Saturday, January 23, 2010

Crispy Lentil Fritters / Crispy Vada / Crispy Masala Vadai

The other day I was watching this cookery program by Anu Hassan where she invited her childhood neighboring aunties for a party and treated them with the specialties which she had tasted in their home as a kid. One of the specialty was this vada which she sweetly christened 'Emergency Vadai' as this is how it is called by it's creator Jeyanthi Akka (one of her childhood neighbor). It is called so bcoz it can be quickly made from an instant lentil powder mix. It turned out to be more crispier than the regular homemade version and it reminded me of those vadas which we used to eat from a roadside shop on our way back from office when we were in chennai. So here it is as demonstrated by Anu with few of my additions.....

Ingredients
Channa Daal - 1/2 Cup
Toor Daal - 1/4 Cup
Urad Daal - 1/4 Cup
Mung Daal - 1/4 Cup
Big Onion - 1/2
Green Chillies - 2 or as per taste
Curry Leaves - 2 springs finely chopped
Cumin Seeds - 1/2 t.spn
Fennel Seeds - 1/2 t.spn
Hing/ Asfoetida - 2 pinch
Salt - as per taste
Oil - for frying

Steps
1. Roast all the 4 daals with 1 t.spn of oil. Do not over roast, just roast for 4 to 5 mins.

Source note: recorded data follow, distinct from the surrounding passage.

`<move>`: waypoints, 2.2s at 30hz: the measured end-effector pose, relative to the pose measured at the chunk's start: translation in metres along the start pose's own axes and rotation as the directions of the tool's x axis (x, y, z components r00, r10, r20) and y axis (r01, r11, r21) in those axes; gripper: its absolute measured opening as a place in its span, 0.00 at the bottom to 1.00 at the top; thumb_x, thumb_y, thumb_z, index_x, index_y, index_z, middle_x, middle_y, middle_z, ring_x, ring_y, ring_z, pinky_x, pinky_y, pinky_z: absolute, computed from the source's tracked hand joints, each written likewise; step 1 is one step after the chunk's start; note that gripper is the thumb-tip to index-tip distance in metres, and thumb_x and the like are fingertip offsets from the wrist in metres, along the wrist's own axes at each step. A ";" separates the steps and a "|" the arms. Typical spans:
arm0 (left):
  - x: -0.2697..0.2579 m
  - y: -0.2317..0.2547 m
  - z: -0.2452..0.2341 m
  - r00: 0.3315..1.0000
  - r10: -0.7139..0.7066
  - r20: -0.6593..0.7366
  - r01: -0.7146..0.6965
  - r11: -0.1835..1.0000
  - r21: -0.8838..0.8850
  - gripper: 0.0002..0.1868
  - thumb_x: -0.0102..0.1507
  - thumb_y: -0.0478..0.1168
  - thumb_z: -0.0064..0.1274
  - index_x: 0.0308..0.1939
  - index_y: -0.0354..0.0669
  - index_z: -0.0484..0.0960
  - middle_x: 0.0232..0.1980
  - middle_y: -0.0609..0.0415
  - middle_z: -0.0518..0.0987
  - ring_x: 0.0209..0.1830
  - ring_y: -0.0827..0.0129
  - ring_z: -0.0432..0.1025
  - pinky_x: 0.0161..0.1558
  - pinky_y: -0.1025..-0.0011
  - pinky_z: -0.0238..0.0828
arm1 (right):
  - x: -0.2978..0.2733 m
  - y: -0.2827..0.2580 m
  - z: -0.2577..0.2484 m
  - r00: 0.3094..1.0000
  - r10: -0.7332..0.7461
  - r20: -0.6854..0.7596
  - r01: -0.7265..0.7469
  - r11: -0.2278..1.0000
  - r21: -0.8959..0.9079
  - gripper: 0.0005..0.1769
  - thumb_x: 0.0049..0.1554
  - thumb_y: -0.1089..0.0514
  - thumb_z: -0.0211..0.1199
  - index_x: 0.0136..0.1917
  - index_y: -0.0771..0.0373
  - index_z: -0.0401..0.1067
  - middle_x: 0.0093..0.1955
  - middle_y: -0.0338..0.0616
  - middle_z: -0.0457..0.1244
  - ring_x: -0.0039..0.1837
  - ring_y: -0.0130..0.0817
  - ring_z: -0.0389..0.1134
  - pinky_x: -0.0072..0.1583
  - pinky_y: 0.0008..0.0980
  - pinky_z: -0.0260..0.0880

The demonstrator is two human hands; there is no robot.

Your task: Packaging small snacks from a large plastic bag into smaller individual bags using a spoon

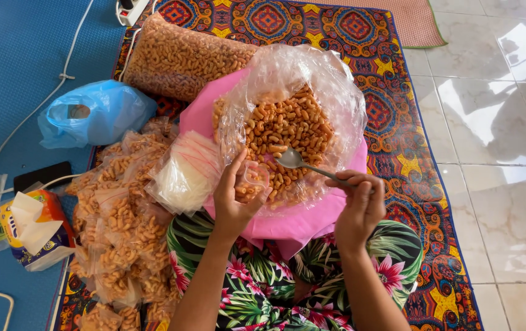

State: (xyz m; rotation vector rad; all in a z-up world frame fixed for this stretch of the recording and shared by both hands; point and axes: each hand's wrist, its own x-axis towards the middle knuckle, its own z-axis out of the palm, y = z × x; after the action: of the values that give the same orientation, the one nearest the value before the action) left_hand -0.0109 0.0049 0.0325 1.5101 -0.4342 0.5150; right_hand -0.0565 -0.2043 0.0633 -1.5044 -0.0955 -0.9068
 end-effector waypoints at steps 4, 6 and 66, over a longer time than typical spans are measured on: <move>-0.003 -0.006 0.000 1.000 -0.010 0.004 0.010 1.000 -0.026 0.43 0.53 0.34 0.71 0.70 0.33 0.70 0.52 0.41 0.79 0.43 0.59 0.78 0.51 0.60 0.76 | 0.025 -0.032 0.005 1.000 -0.014 0.012 0.013 0.999 0.036 0.17 0.73 0.56 0.36 0.49 0.70 0.59 0.44 0.59 0.63 0.40 0.46 0.74 0.50 0.38 0.80; 0.001 -0.001 0.000 1.000 0.025 0.007 -0.025 1.000 0.013 0.43 0.52 0.35 0.72 0.70 0.32 0.70 0.52 0.40 0.79 0.45 0.57 0.79 0.52 0.60 0.76 | 0.034 -0.047 0.008 0.976 -0.140 0.166 0.145 0.989 -0.017 0.19 0.73 0.57 0.38 0.47 0.73 0.62 0.42 0.62 0.64 0.39 0.46 0.74 0.48 0.40 0.78; 0.060 0.044 0.036 0.840 -0.172 0.514 0.363 0.883 -0.298 0.26 0.72 0.53 0.40 0.68 0.43 0.73 0.68 0.43 0.73 0.74 0.53 0.63 0.74 0.52 0.54 | 0.065 -0.069 -0.009 0.769 -0.001 0.639 0.319 0.867 -0.383 0.05 0.64 0.62 0.57 0.46 0.60 0.73 0.41 0.45 0.67 0.34 0.41 0.68 0.35 0.34 0.67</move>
State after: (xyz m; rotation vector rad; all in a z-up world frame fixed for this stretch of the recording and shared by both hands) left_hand 0.0147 -0.0287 0.1035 1.2698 -0.6454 -0.1816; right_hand -0.0556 -0.2289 0.1555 -2.2563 -0.5359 -0.5416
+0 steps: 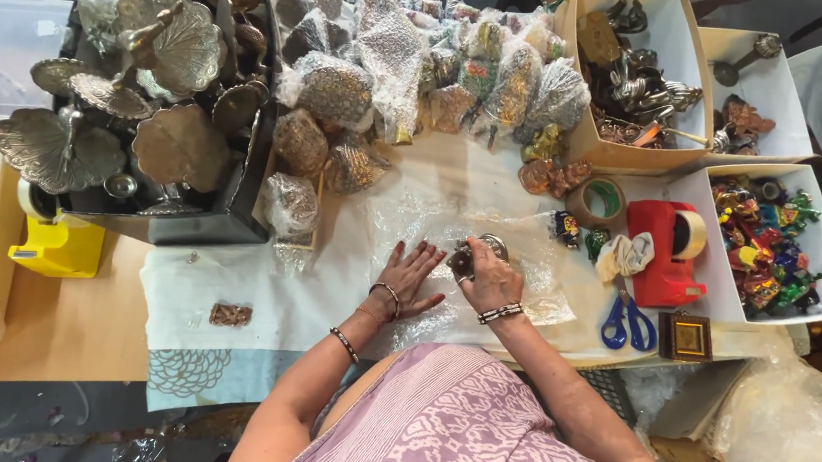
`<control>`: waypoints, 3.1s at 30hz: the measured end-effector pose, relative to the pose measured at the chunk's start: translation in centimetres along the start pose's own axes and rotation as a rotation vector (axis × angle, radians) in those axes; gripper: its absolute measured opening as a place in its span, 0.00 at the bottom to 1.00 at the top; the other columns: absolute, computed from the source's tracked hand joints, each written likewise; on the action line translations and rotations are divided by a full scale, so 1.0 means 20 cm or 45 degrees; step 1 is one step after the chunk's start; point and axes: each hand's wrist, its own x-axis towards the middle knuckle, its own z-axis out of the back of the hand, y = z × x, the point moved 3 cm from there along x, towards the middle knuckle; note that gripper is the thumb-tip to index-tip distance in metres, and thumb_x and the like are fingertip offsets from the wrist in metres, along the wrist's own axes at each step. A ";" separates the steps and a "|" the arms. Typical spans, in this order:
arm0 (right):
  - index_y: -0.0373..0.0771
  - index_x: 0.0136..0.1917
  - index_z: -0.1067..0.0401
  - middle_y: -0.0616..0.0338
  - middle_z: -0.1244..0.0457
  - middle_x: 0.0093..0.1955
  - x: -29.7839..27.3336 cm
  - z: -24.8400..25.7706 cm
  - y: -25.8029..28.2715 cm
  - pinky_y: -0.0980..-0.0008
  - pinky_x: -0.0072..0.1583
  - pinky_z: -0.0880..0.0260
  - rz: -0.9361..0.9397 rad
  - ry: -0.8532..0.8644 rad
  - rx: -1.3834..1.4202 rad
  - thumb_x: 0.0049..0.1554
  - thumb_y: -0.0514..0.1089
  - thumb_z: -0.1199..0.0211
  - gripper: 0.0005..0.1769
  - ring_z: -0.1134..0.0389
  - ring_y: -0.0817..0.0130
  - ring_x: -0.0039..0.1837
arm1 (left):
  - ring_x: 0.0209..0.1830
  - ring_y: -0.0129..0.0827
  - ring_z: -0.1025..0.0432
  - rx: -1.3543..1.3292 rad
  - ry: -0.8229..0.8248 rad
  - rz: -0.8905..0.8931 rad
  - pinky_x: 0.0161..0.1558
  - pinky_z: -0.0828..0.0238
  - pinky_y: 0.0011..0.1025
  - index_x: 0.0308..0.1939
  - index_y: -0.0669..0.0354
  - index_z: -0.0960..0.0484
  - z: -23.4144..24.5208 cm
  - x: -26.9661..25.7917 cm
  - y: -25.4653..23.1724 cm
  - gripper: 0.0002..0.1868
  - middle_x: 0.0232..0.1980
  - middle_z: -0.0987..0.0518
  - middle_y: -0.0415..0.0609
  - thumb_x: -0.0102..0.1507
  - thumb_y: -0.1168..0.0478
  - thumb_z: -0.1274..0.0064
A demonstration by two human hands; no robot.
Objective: The person wipes a small silver figurine with a white cloth, then places it on a sheet of bubble wrap. They fold the bubble wrap around the figurine to enclose it and set the wrapped item aside. The person then picks up a small brown figurine and begins wrapping it in bubble wrap as well.
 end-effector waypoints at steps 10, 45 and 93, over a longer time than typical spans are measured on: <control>0.35 0.72 0.35 0.51 0.35 0.68 0.04 -0.10 0.07 0.58 0.63 0.30 0.188 0.094 -0.156 0.52 0.69 0.30 0.47 0.37 0.55 0.69 | 0.84 0.43 0.58 -0.024 0.047 -0.007 0.78 0.73 0.57 0.76 0.64 0.45 -0.01 0.00 0.01 0.50 0.80 0.44 0.58 0.63 0.30 0.59; 0.44 0.66 0.31 0.49 0.30 0.59 0.08 -0.18 -0.27 0.56 0.65 0.31 -0.731 0.387 0.535 0.41 0.73 0.29 0.48 0.29 0.52 0.62 | 0.82 0.40 0.55 0.027 0.022 -0.013 0.77 0.73 0.56 0.78 0.54 0.45 0.00 0.01 0.00 0.45 0.80 0.44 0.52 0.63 0.36 0.55; 0.39 0.64 0.27 0.52 0.29 0.55 -0.40 -0.30 -1.08 0.60 0.53 0.28 -1.118 0.049 0.777 0.54 0.57 0.29 0.30 0.27 0.59 0.54 | 0.40 0.45 0.21 -0.796 -0.210 1.348 0.46 0.25 0.41 0.75 0.58 0.43 0.27 -0.39 0.14 0.50 0.42 0.16 0.51 0.55 0.46 0.36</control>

2. Cool and grind in the mixer to a coarse powder.

3. Add hing and salt to the ground powder and add enough water to soak it. Add water little by little and let the powder absorb it. When you feel that the water stands out, just stop adding water and let it soak for 1/2 an hr.

4. After 1/2 an hr, check the batter consistency, if it is too dry add little water so that you can shape them up into vadas.

5. Add the finely chopped onion, green chillies, curry leaves, cumin and fennel seeds to the batter. Mix well.

6. Heat Oil in a pan. Once the Oil is hot enough, turn flame to medium.

7. Shape the vadas (into small flat discs) and fry till it turns golden brown.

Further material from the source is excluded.